Question

An \(11-\mathrm{kg}\) monkey is climbing a massless rope attached to a \(15-\mathrm{kg}\) log over a frictionless tree limb. (a) With what minimum acceleration must the monkey climb up the rope so that it can raise the \(15-\mathrm{kg}\) log off the ground? If, after the \(\log\) has been raised off the ground, the monkey stops climbing and hangs on to the rope, what will now be \((b)\) the monkey's acceleration and \((c)\) the tension in the rope?

Short answer

Minimum monkey acceleration = \((m_l \cdot g - m_m \cdot g) / m_m\), monkey's acceleration after stopping = \((m_m + m_l) \cdot g / (m_m + m_l)\), tension in rope = \(m_l \cdot (g + a_m')\)

Step-by-step solution

Determine the minimum acceleration of the monkey

Let's denote \(a_m\) as the minimum acceleration of the monkey. From Newton's second law, we know that the net force equals the mass times this acceleration.

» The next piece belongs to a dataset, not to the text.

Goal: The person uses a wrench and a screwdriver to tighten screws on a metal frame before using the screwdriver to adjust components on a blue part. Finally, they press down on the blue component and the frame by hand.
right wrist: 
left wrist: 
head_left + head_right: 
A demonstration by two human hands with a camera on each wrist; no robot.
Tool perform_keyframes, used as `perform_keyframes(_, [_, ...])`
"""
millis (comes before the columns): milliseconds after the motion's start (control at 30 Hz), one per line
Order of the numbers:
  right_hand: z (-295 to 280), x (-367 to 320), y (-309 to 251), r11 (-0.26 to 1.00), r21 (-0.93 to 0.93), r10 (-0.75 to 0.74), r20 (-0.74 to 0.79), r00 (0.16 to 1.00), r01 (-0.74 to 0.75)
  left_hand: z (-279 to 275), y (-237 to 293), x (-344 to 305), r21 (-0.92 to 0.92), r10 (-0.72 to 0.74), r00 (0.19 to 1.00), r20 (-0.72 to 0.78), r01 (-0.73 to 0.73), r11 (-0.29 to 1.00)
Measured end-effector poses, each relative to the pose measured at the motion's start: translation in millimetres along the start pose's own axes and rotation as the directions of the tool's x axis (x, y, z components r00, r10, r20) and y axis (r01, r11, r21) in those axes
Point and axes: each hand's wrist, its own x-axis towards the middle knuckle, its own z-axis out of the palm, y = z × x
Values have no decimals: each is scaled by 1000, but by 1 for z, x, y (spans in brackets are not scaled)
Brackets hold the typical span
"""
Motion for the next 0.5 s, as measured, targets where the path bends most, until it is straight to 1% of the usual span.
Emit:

From the monkey's perspective, the weight of the monkey and the upward force due to climbing must be equal or greater to the weight of the log, which results in the following inequality: \(m_m \cdot g + m_m \cdot a_m \geq m_l \cdot g\). Here, \(m_m\) and \(m_l\) refer to the monkey and log's masses respectively, and \(g\) is the acceleration due to gravity. Solving this inequality for \(a_m\) gives \(a_m \geq (m_l \cdot g - m_m \cdot g) / m_m\)

Find the monkey's acceleration when it stops climbing

When the monkey stops climbing, its acceleration, denoted as \(a_m'\), can be obtained from Newton's second law by knowing that the net force is the mass times the acceleration. In this scenario, the weight of the monkey and the log both act downward, while the tension in the rope acts upward. Thus, \(m_l \cdot g + m_m \cdot g = (m_m + m_l) \cdot a_m'\). Simplifying this equation gives \(a_m' = (m_m + m_l) \cdot g / (m_m + m_l)\)

Determine the tension in the rope

The tension in the rope, denoted as \(T\), can be calculated from Newton's second law by knowing that the net force equals mass times acceleration. For the log in this case, the tension upwards and weight downwards results in \(m_l \cdot g = T - m_l \cdot a_m'\). Solving this equation for \(T\) gives \(T = m_l \cdot (g + a_m')\)

Key concepts

Frictionless Surfaces

When dealing with physics problems, frictionless surfaces often appear to simplify calculations. Imagine a smooth pathway without any resistance, which means that friction, the force that usually opposes motion, is absent. This creates a perfect scenario for tracking motion:
- Without friction, objects move more freely, acting only under the influence of other forces, like tension or gravity.
- In our example with the monkey, the tree limb is a frictionless surface. This means the forces at play do not include the usual frictional force that would act against the monkey's movement or the log’s motion.
- It simplifies calculations of the monkey climbing the rope, as the only forces to consider are tension in the rope and gravitational pull.
Understanding frictionless situations allows us to focus on basic principles of motion without the added complexity of counteracting forces caused by friction. This helps us deeply learn the relationship between motion, forces, and mass, without interference.

Tension in Ropes

The concept of tension is essential when we discuss problems involving ropes, strings, or chains. Tension is the pulling force transmitted along the length of a string or rope when it is pulled tight by forces acting at both ends. Follow these pointers to grasp how tension functions:
- It occurs only when the rope is taut, meaning there is no slack.
- The tension must be equal throughout if the rope is considered massless, as in our monkey problem.

As the monkey climbs, the tension in the rope changes depending on the forces applied. While climbing, the monkey exerts a force that must not only hold its own weight but also lift the log from the ground. Here, tension is crucial since it counteracts gravitational forces pulling the monkey and the log downwards.

When the monkey stops climbing, the tension balances out the gravitational forces acting both on the monkey and the log. This showcases how tension adjusts to maintain equilibrium in changing scenarios.

Acceleration Due to Gravity

Gravity is the force that attracts two bodies towards each other, with Earth providing a consistent pull towards its center. The acceleration due to gravity, denoted as "g," is approximately 9.81 m/s² on Earth's surface. This is a constant factor in motion-related calculations:
- It's the reason objects fall or move downwards when unsupported.
- In physics problems, it's crucial to consider how this acceleration influences other forces in play.

In our problem involving the monkey and the log, gravity acts on both, pulling them downwards and influencing the calculations for the minimum acceleration needed by the monkey to lift the log.

This gravitational pull must be overcome by the tension force in the rope to lift the log. Additionally, understanding the constant pull of gravity helps determine the forces at equilibrium, such as when the monkey stops climbing and the system reaches a steady state.
Knowing how gravity interplays with other forces gives us a comprehensive understanding of motion and dynamics, particularly in environments without friction."